[Dataset excerpts]

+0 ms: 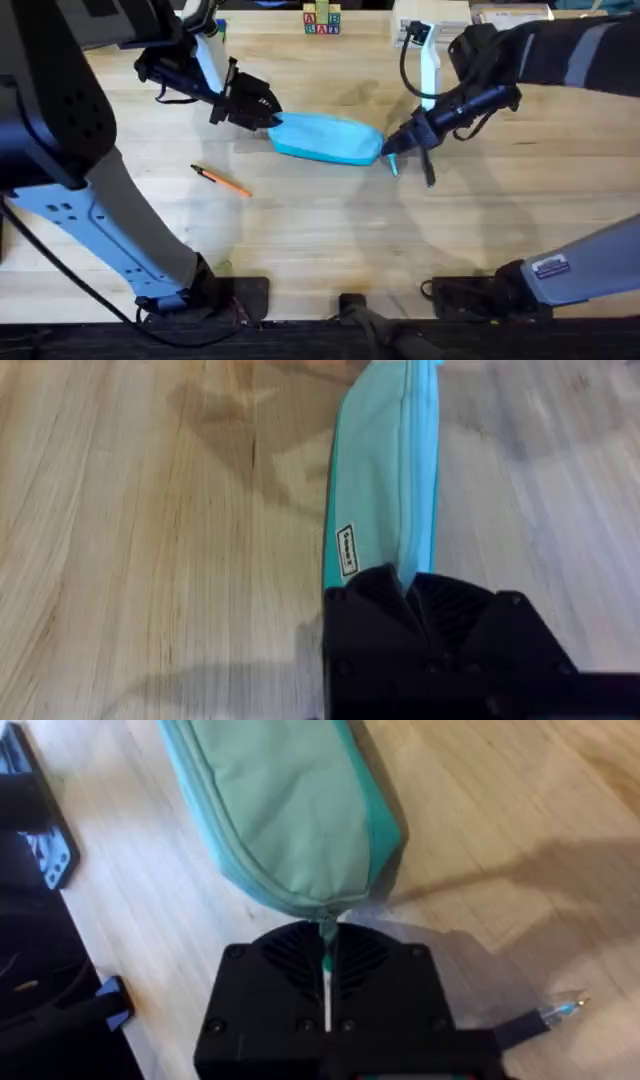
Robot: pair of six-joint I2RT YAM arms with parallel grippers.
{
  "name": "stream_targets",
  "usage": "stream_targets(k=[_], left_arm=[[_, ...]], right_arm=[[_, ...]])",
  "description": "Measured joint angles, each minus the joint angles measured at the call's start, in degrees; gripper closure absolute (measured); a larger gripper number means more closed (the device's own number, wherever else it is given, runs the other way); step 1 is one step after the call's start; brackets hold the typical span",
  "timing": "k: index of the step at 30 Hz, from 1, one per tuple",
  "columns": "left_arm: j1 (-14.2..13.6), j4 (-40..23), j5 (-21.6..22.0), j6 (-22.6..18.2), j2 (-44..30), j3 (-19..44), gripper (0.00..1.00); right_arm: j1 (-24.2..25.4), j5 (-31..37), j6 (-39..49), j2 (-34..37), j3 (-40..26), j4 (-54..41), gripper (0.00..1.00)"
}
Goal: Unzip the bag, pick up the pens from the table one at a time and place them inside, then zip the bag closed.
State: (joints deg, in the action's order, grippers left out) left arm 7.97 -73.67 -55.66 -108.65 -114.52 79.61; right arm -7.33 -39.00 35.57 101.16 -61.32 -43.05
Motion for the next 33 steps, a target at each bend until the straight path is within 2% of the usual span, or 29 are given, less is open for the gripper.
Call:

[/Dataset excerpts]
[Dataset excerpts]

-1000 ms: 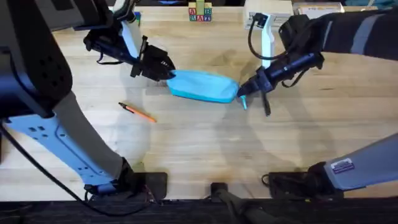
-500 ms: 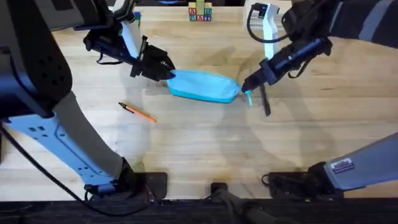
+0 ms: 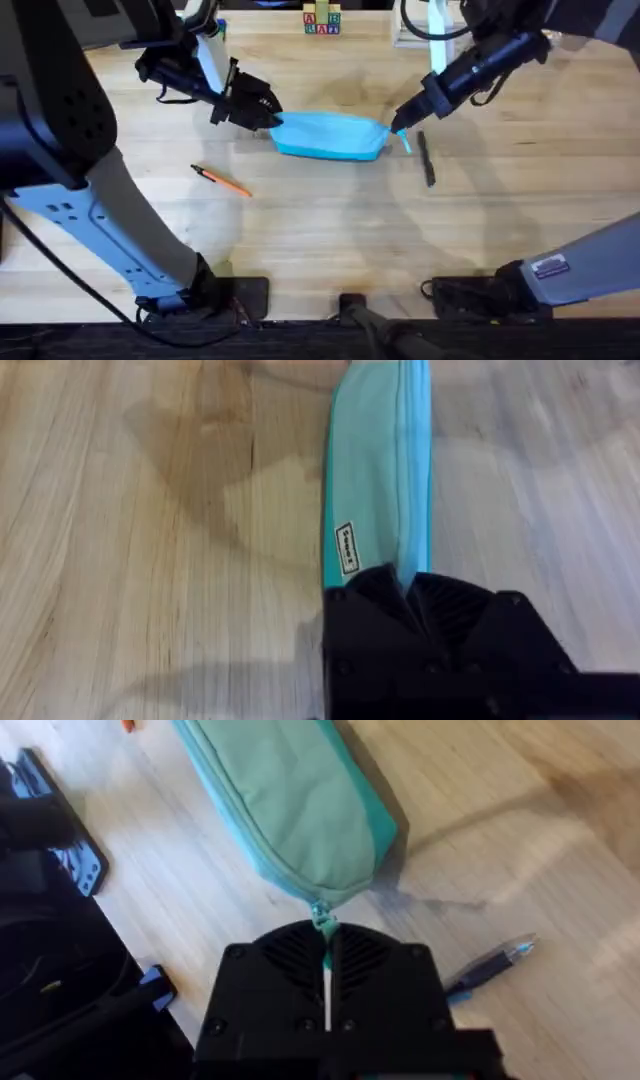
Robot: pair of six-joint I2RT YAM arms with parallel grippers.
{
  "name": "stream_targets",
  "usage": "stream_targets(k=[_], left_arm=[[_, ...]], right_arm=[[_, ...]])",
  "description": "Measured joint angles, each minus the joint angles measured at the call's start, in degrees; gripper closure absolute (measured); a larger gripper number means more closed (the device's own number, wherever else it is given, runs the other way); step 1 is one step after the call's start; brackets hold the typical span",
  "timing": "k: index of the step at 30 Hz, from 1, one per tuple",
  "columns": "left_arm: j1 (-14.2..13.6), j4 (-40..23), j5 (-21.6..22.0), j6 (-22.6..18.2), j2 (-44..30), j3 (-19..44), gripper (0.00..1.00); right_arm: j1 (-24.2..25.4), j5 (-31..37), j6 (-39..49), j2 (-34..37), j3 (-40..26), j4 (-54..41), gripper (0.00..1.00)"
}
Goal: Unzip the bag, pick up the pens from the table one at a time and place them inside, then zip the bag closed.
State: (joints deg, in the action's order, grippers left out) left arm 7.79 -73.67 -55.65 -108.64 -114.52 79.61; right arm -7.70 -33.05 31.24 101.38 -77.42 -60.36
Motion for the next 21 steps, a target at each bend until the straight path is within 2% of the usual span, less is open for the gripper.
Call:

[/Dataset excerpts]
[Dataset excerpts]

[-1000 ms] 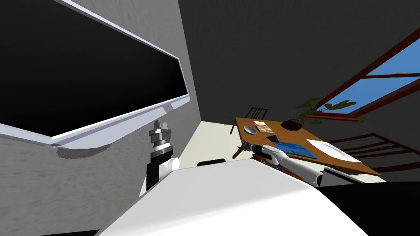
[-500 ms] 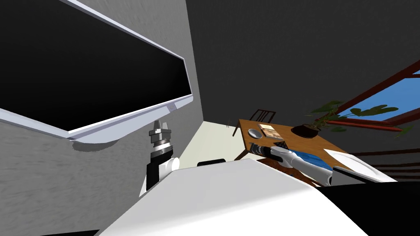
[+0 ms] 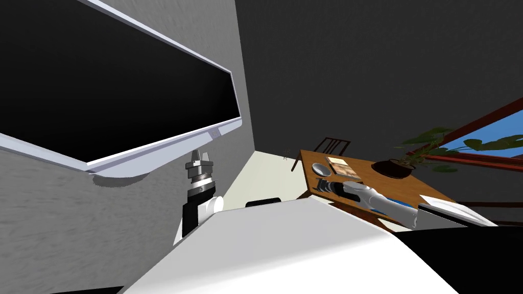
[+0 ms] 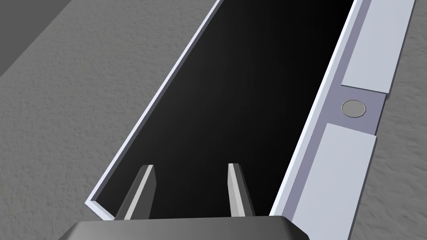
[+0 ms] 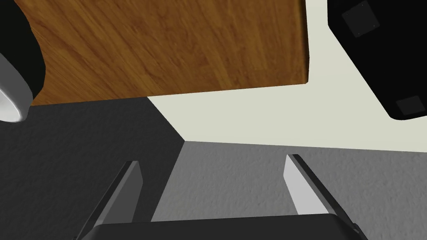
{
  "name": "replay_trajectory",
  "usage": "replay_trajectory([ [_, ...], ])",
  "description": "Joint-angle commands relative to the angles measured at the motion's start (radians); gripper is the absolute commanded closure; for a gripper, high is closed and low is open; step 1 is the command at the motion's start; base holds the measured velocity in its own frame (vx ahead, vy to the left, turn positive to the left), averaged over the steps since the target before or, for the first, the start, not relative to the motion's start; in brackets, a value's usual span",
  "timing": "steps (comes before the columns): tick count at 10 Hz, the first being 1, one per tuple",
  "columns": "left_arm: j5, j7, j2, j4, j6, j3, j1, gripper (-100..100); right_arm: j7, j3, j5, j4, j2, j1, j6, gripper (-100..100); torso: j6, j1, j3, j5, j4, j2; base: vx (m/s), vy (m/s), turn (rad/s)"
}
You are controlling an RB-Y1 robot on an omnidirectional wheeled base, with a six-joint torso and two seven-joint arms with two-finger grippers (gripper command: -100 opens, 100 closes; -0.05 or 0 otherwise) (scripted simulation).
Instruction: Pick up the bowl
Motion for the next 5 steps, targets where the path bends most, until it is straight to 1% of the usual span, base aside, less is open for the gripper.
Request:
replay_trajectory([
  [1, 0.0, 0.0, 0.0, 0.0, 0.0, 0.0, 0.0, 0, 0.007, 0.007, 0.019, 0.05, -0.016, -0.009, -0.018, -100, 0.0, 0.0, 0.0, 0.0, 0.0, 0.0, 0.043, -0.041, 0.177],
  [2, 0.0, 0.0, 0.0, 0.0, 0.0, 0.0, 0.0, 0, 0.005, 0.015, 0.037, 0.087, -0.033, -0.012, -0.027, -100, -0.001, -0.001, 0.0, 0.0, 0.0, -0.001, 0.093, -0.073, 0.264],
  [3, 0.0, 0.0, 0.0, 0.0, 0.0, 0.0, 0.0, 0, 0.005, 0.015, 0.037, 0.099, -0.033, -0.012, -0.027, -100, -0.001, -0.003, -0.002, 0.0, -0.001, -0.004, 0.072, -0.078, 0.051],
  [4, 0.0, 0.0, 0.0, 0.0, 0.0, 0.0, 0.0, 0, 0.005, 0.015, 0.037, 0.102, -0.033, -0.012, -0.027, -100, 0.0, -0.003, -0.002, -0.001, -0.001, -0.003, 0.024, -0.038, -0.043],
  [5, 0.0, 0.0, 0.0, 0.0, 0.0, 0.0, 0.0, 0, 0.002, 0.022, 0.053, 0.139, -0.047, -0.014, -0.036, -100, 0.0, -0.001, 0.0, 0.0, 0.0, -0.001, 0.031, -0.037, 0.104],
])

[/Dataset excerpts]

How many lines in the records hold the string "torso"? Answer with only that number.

2